Tip a whole packet of M&Ms in to your mouth in one go and the flavour becomes almost unbearable. Your mouth stings with sweet sharp citric acid and fills with saliva. The juice of the sweets runs down your throat for twenty seconds, thirty seconds, forty. And then the flavour dims and all you’re left with is a mouth full of sticky crunchy rubber that you chew and chew until it is gone. Then, if you have thought ahead, you can open the second packet.

Weight gain is a side effect of this need for flavour. Excessive eating is only a problem if you swallow, and I haven’t yet got to the point of spitting out food once the flavour goes. Not yet. And I can’t stomach bulimia.
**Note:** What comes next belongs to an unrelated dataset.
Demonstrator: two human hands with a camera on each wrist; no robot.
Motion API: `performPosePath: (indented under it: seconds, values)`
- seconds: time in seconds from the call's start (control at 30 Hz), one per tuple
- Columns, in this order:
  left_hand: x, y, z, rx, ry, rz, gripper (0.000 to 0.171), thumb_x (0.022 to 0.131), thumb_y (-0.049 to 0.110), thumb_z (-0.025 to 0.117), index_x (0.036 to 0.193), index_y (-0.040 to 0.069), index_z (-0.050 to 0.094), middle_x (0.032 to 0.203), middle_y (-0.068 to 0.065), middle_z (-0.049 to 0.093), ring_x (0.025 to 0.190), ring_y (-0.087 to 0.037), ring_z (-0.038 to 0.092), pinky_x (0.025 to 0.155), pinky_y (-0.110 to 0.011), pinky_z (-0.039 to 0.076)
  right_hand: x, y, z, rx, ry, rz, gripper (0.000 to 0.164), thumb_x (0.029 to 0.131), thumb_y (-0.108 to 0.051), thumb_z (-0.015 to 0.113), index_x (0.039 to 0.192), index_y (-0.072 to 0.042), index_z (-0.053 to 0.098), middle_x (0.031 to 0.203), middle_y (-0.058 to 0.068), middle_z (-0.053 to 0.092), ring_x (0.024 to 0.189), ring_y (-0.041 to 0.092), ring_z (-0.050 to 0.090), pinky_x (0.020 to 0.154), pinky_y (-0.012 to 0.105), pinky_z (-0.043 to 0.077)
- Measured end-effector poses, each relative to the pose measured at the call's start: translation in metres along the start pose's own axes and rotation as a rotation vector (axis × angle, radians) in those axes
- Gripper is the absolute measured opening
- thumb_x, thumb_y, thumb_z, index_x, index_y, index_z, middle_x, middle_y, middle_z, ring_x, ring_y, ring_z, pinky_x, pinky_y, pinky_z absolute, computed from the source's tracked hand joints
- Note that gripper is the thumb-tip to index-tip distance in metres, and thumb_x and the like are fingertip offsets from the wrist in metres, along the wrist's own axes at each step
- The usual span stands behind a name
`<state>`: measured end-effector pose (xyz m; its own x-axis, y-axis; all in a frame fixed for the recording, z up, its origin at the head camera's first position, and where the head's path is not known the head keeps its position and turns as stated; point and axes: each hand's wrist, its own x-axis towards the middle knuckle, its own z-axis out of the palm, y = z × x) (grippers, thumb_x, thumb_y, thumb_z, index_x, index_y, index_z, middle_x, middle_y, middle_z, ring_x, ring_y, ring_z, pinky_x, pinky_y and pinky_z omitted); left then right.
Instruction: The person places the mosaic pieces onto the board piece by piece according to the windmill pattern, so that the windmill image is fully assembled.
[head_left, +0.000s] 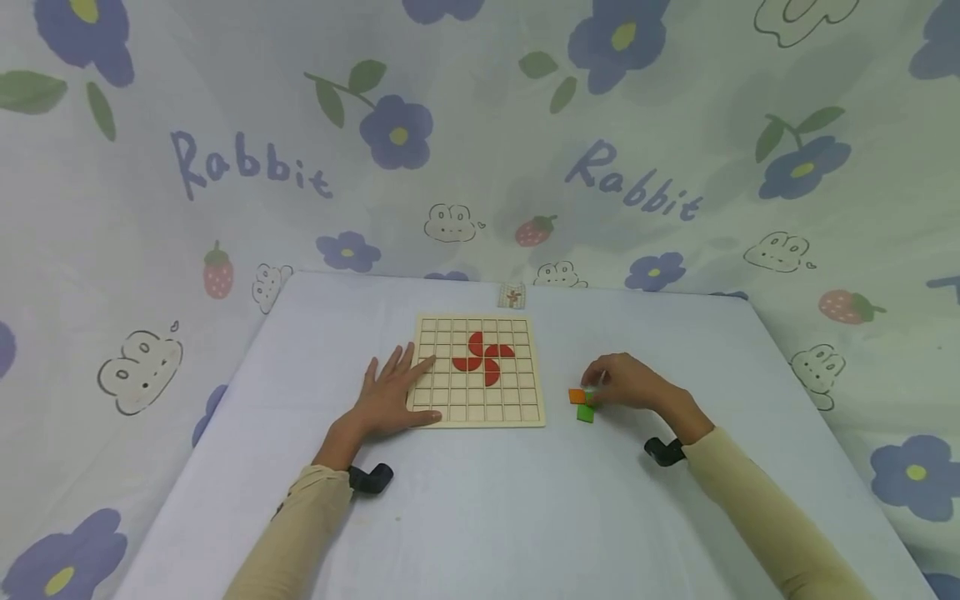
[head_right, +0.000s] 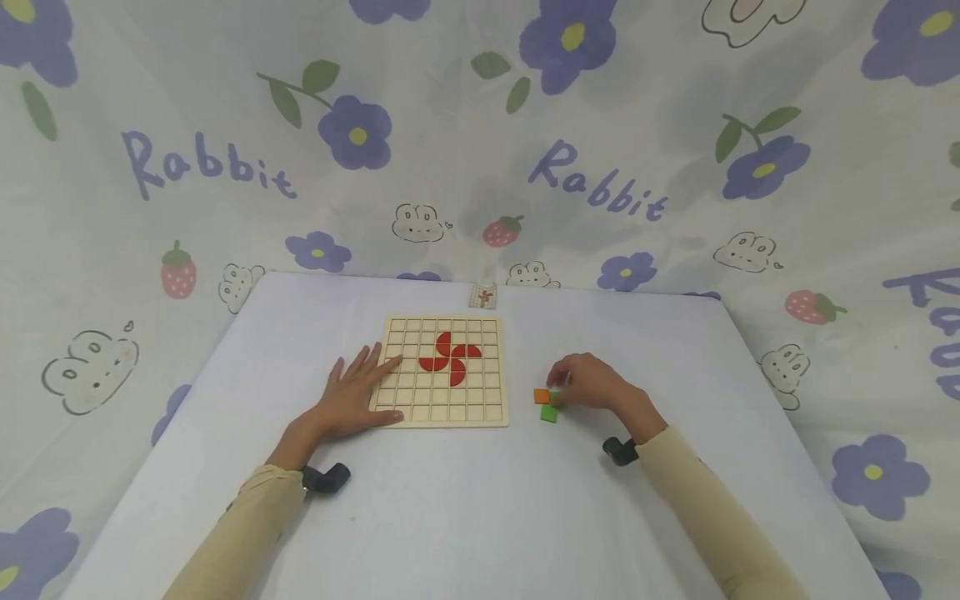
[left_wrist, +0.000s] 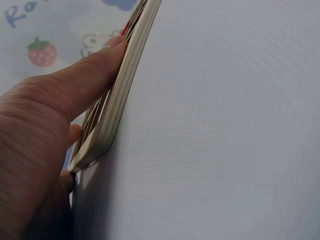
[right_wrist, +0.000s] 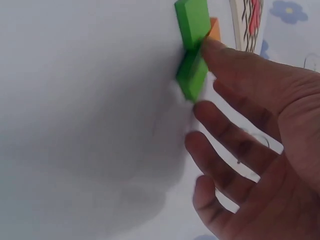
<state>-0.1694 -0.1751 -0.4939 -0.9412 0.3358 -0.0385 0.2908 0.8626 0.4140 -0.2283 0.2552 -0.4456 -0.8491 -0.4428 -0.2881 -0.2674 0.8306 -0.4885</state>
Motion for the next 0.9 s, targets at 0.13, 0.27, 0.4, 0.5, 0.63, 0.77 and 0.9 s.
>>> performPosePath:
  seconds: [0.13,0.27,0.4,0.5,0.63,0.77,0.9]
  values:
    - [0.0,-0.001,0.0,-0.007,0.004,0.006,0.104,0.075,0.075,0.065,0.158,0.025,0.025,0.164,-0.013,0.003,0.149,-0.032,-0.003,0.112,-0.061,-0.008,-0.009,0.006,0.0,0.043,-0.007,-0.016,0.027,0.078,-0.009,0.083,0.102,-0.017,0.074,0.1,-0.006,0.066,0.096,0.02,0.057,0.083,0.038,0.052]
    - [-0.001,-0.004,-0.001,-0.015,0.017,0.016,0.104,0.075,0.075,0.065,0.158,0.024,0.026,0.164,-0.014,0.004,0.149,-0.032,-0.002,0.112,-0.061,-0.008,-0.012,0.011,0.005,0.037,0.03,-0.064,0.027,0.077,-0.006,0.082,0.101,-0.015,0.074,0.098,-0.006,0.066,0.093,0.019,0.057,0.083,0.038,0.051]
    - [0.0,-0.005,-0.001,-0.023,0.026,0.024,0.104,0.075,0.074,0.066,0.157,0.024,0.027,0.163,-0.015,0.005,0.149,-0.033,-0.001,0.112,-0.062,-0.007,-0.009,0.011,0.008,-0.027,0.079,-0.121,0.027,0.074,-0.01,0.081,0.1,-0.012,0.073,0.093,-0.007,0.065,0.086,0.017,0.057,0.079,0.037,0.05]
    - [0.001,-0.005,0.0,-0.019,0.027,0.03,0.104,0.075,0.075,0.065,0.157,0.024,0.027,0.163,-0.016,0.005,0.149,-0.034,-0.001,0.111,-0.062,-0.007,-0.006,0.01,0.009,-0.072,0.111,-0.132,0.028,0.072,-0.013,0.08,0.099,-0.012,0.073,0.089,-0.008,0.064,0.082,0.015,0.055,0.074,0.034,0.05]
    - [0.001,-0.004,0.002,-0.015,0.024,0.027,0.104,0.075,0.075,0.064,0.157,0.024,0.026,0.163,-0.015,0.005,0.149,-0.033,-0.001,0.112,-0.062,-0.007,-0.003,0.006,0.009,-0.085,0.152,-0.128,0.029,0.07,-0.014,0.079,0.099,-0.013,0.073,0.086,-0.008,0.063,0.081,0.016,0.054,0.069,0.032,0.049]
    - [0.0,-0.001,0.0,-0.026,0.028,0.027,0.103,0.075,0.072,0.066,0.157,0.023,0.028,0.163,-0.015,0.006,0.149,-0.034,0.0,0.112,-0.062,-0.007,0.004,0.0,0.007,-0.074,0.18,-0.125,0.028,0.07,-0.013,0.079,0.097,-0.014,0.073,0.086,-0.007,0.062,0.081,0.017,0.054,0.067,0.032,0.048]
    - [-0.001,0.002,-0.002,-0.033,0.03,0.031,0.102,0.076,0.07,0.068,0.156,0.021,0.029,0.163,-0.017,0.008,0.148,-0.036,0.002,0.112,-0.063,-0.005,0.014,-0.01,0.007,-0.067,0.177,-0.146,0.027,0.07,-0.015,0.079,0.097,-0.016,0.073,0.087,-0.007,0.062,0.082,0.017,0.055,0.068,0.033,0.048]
Fingers down the throat, bringing food back up; the taste of bile and vomit and stomach acid, all rising and swilling around your mouth. In my mind I see the acid corruption of a million taste buds. I cannot stand acid reflux.

In the last few years my weight gain has become more of a problem. When I was young I ate foods with natural sugars and delicate flavours. Pulses, vegetables, fish. At first I was content but later I sought more instant gratification. I left these gateway rations behind and I lost myself in the salts and sugars and chemically boosted flavour of fast food. Corruption worse than acid. The delicate flavour of steamed fish no longer registers in my mouth, al dente greens taste of starch and water and nothing else.

I live alone and now, each evening, I phone and wait for the doorbell to ring. I open the door to the motorcyclist and he hands me a white plastic bag filled with a pile of takeaway boxes. I tip him and thank him and close the door. I turn and find that on the journey back I lean more heavily on my walking stick than before. I find that when I sit back down in my armchair my heart is beating fast in my chest. I sit there and feel it and I wait for it to slow. My heart, beating beating beating in my chest.